A veces mi orgullo era más fuerte que mi sentido común. Con pesar tuve que admitir la razón de sus palabras. Podía engañarme, pretender que las palabras tuvieran un sentido diferente; sin embargo, la realidad permanecería inmutable ante mis deseos.
- ¿Cuáles son esas noticias? –al menos habían llegado a puerto, me tranquilicé, a diferencia del buque con la cartera de los Cohen.
¿Qué mal había acontecido, entonces?
- Nos han robado. Han asesinado a mi hermano para arrebatarnos la carga –expuso con zozobra.
Durante unos segundos enmudecí. Aquella noticia había resonado con la violencia de un bofetón en mi cara. Conseguí recuperar la compostura.
- Le acompaño en el sentimiento. ¿Cómo ha sido?
- Mientras me dedicaba a cumplimentar los trámites aduaneros. Él custodiaba la caja o buscaba un carro para el transporte, no lo sé con exactitud. El caso es que lo degollaron y… -enmudeció por la emoción.
- ¿La policía está en el caso? –inquirí con cautela.
- Inevitable. Los que descubrieron su cuerpo inerme dieron parte a las autoridades. Ya he prestado la primera declaración.
- ¿Saben lo de nuestro… bulto?
- No tuve más remedio. Les dije que se trataba de una estatua de granito o material similar, no de metal precioso que incentivara el móvil del robo. Debo quedarme unos días durante las diligencias policiales y para ocuparme de los restos de mi hermano.
Asentí con gravedad. Nunca había sido bueno en la tarea de confortar al prójimo.
Le entregué una tarjeta de visita de don Alejo con objeto de que se pusiera en contacto cuando averiguara algo más sobre el crimen. Yo debía partir de inmediato hacia Granada. No era noticia para dar por teletrófono.
Salí de allí todavía desconcertado por lo acontecido. Era la primera vez que una misión se torcía, aunque sería más propio decir que se había descalabrado del todo.
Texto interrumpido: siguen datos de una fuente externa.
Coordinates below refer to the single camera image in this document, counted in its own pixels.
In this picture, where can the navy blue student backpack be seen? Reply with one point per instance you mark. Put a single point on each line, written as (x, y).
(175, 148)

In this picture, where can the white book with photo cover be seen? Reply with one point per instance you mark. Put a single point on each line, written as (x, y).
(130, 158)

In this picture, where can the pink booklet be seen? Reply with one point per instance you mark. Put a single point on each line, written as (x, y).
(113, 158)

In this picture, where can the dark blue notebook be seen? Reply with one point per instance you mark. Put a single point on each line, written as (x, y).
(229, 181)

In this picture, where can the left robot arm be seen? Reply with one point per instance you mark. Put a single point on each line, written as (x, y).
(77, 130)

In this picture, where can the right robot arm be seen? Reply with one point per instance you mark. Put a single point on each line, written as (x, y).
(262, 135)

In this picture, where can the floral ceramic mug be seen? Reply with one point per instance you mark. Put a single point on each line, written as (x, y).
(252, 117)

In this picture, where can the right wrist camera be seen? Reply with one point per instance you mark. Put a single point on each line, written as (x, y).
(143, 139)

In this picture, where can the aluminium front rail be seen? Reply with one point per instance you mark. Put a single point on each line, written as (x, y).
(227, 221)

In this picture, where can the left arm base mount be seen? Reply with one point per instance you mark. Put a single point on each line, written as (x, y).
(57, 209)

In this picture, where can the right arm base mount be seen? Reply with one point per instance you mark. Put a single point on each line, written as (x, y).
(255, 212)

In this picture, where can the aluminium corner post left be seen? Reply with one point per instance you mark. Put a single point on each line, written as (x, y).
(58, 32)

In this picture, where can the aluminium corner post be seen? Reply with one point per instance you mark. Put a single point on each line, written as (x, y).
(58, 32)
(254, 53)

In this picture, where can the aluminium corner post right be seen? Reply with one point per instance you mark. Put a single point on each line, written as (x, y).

Aquello me dio mala espina. Nadie se había aventurado nunca a robar un cargamento de don Alejo. Además, seguía con la molesta sensación de que unos ojos permanecían clavados en mí desde el fondo de la taberna.
Es el sexto sentido que se acaba desarrollando cuando te ves obligado a permanecer en constante alerta, como me pasó en Filipinas. Ese instinto, o su falta, puede significar la diferencia entre vivir o morir.
Palpé la culata del revólver, siempre dispuesto en el interior de mi chaqueta.
Tenía muy claro que si alguien me buscaba me encontraría a punto y dispuesto a todo.